------ INFORMATION PROVIDED ------
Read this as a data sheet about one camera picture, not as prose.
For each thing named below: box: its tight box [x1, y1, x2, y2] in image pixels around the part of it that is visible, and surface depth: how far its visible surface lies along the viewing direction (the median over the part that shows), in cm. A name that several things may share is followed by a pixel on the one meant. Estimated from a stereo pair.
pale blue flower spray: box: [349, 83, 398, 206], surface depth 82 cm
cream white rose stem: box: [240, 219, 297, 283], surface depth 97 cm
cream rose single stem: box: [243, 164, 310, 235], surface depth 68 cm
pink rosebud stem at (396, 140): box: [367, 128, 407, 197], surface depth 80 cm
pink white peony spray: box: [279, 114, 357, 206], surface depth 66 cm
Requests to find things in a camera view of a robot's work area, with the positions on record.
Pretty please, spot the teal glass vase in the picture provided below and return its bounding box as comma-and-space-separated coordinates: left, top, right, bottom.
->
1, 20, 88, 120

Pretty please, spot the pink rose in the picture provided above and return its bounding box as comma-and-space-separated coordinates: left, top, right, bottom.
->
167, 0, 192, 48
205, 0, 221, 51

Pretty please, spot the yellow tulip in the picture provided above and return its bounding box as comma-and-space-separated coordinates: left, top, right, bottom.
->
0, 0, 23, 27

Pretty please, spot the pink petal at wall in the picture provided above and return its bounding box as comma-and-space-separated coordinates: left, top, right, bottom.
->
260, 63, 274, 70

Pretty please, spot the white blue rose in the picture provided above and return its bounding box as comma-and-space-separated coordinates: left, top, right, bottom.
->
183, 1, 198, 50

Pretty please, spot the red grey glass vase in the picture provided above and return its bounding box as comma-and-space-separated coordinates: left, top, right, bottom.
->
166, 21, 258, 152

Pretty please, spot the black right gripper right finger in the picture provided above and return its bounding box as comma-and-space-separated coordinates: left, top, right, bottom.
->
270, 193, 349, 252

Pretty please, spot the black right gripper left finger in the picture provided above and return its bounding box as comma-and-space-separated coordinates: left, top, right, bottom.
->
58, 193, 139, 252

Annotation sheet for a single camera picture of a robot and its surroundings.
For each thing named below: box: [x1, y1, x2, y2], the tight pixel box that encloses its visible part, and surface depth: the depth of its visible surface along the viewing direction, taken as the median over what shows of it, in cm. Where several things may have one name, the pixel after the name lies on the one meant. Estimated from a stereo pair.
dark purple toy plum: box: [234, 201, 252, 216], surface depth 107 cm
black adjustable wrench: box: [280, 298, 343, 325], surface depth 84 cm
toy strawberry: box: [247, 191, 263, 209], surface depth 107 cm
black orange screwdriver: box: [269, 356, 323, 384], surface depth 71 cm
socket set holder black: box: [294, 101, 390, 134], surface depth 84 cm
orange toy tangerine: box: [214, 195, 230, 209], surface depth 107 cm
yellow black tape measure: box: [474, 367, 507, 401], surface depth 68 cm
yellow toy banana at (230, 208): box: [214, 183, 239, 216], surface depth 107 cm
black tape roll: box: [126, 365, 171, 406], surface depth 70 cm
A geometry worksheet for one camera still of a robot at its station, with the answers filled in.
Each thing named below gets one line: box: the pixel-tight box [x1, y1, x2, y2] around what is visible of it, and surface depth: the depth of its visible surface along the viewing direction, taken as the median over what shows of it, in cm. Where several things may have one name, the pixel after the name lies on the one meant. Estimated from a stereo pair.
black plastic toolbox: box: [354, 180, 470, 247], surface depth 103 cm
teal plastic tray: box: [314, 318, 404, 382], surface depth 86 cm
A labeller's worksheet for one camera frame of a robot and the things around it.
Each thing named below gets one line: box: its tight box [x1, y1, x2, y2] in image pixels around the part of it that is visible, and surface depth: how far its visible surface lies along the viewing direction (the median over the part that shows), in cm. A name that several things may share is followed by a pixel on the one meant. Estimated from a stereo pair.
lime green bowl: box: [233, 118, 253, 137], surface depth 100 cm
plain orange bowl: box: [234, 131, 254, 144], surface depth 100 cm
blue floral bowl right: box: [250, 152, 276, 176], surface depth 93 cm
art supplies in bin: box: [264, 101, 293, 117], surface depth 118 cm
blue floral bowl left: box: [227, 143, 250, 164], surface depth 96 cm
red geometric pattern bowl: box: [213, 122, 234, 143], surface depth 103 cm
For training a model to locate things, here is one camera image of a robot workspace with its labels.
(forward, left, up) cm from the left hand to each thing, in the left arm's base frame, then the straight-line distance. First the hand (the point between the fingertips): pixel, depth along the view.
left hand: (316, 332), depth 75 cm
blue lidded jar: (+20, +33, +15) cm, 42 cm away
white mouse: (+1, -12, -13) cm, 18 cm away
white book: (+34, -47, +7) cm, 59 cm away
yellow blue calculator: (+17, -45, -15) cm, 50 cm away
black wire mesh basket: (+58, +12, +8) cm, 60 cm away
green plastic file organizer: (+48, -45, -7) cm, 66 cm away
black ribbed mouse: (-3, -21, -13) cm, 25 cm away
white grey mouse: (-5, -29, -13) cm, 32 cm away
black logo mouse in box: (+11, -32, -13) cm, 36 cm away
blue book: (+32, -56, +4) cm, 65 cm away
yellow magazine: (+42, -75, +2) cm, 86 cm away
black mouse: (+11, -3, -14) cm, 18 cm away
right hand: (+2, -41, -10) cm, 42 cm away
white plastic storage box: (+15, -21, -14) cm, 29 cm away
------
Nothing in the data should be altered; please repeat it exactly.

Read this as a data sheet about one camera picture, not as prose.
For each thing named below: box: its tight box [x1, y1, x2, y2] in image pixels around the part of it that is visible, and surface depth: how far its visible surface lies along the viewing direction (the median over the part that shows), in cm. A name that several things may share is followed by a pixel on the one meant. Estimated from a stereo pair.
pale blue flower spray: box: [349, 83, 398, 206], surface depth 82 cm
cream white rose stem: box: [240, 219, 297, 283], surface depth 97 cm
cream rose single stem: box: [243, 164, 310, 235], surface depth 68 cm
pink rosebud stem at (396, 140): box: [367, 128, 407, 197], surface depth 80 cm
pink white peony spray: box: [279, 114, 357, 206], surface depth 66 cm
Requests to find things in a camera view of a robot's work area, with the positions on record.
Pretty please, spot the teal glass vase in the picture provided below and return its bounding box as comma-and-space-separated coordinates: left, top, right, bottom.
->
1, 20, 88, 120

Pretty please, spot the pink rose in the picture provided above and return its bounding box as comma-and-space-separated coordinates: left, top, right, bottom.
->
167, 0, 192, 48
205, 0, 221, 51

Pretty please, spot the yellow tulip in the picture provided above and return its bounding box as comma-and-space-separated coordinates: left, top, right, bottom.
->
0, 0, 23, 27

Pretty please, spot the pink petal at wall in the picture provided above and return its bounding box as comma-and-space-separated coordinates: left, top, right, bottom.
->
260, 63, 274, 70

Pretty please, spot the white blue rose in the picture provided above and return its bounding box as comma-and-space-separated coordinates: left, top, right, bottom.
->
183, 1, 198, 50

Pretty please, spot the red grey glass vase in the picture provided above and return its bounding box as comma-and-space-separated coordinates: left, top, right, bottom.
->
166, 21, 258, 152

Pretty please, spot the black right gripper right finger in the picture provided above and return its bounding box as comma-and-space-separated coordinates: left, top, right, bottom.
->
270, 193, 349, 252

Pretty please, spot the black right gripper left finger in the picture provided above and return its bounding box as comma-and-space-separated coordinates: left, top, right, bottom.
->
58, 193, 139, 252

Annotation sheet for a single camera picture of a robot and its surroundings.
For each thing named below: box: [x1, y1, x2, y2], the tight pixel box that encloses its visible part, and surface depth: the depth of its visible surface along the viewing direction, taken as the median over what shows of it, in cm. Where several things may have one name, the pixel after the name lies on the one meant. Estimated from a stereo pair.
dark purple toy plum: box: [234, 201, 252, 216], surface depth 107 cm
black adjustable wrench: box: [280, 298, 343, 325], surface depth 84 cm
toy strawberry: box: [247, 191, 263, 209], surface depth 107 cm
black orange screwdriver: box: [269, 356, 323, 384], surface depth 71 cm
socket set holder black: box: [294, 101, 390, 134], surface depth 84 cm
orange toy tangerine: box: [214, 195, 230, 209], surface depth 107 cm
yellow black tape measure: box: [474, 367, 507, 401], surface depth 68 cm
yellow toy banana at (230, 208): box: [214, 183, 239, 216], surface depth 107 cm
black tape roll: box: [126, 365, 171, 406], surface depth 70 cm
A geometry worksheet for one camera still of a robot at its station, with the answers filled in.
Each thing named below gets one line: box: the pixel-tight box [x1, y1, x2, y2] around what is visible of it, and surface depth: the depth of its visible surface along the viewing direction, taken as the median over what shows of it, in cm. Where several things may have one name, the pixel after the name lies on the one meant. Estimated from a stereo pair.
black plastic toolbox: box: [354, 180, 470, 247], surface depth 103 cm
teal plastic tray: box: [314, 318, 404, 382], surface depth 86 cm
A labeller's worksheet for one camera frame of a robot and the things around it.
Each thing named below gets one line: box: its tight box [x1, y1, x2, y2] in image pixels around the part of it that is visible, and surface depth: how far its visible surface lies along the viewing direction (the median over the part that shows), in cm. A name that several things may share is followed by a pixel on the one meant. Estimated from a stereo pair.
lime green bowl: box: [233, 118, 253, 137], surface depth 100 cm
plain orange bowl: box: [234, 131, 254, 144], surface depth 100 cm
blue floral bowl right: box: [250, 152, 276, 176], surface depth 93 cm
art supplies in bin: box: [264, 101, 293, 117], surface depth 118 cm
blue floral bowl left: box: [227, 143, 250, 164], surface depth 96 cm
red geometric pattern bowl: box: [213, 122, 234, 143], surface depth 103 cm
For training a model to locate things, here is one camera image of a robot workspace with its labels.
(forward, left, up) cm from the left hand to each thing, in the left arm's base frame, then the straight-line distance. First the hand (the point between the fingertips): pixel, depth along the view.
left hand: (316, 332), depth 75 cm
blue lidded jar: (+20, +33, +15) cm, 42 cm away
white mouse: (+1, -12, -13) cm, 18 cm away
white book: (+34, -47, +7) cm, 59 cm away
yellow blue calculator: (+17, -45, -15) cm, 50 cm away
black wire mesh basket: (+58, +12, +8) cm, 60 cm away
green plastic file organizer: (+48, -45, -7) cm, 66 cm away
black ribbed mouse: (-3, -21, -13) cm, 25 cm away
white grey mouse: (-5, -29, -13) cm, 32 cm away
black logo mouse in box: (+11, -32, -13) cm, 36 cm away
blue book: (+32, -56, +4) cm, 65 cm away
yellow magazine: (+42, -75, +2) cm, 86 cm away
black mouse: (+11, -3, -14) cm, 18 cm away
right hand: (+2, -41, -10) cm, 42 cm away
white plastic storage box: (+15, -21, -14) cm, 29 cm away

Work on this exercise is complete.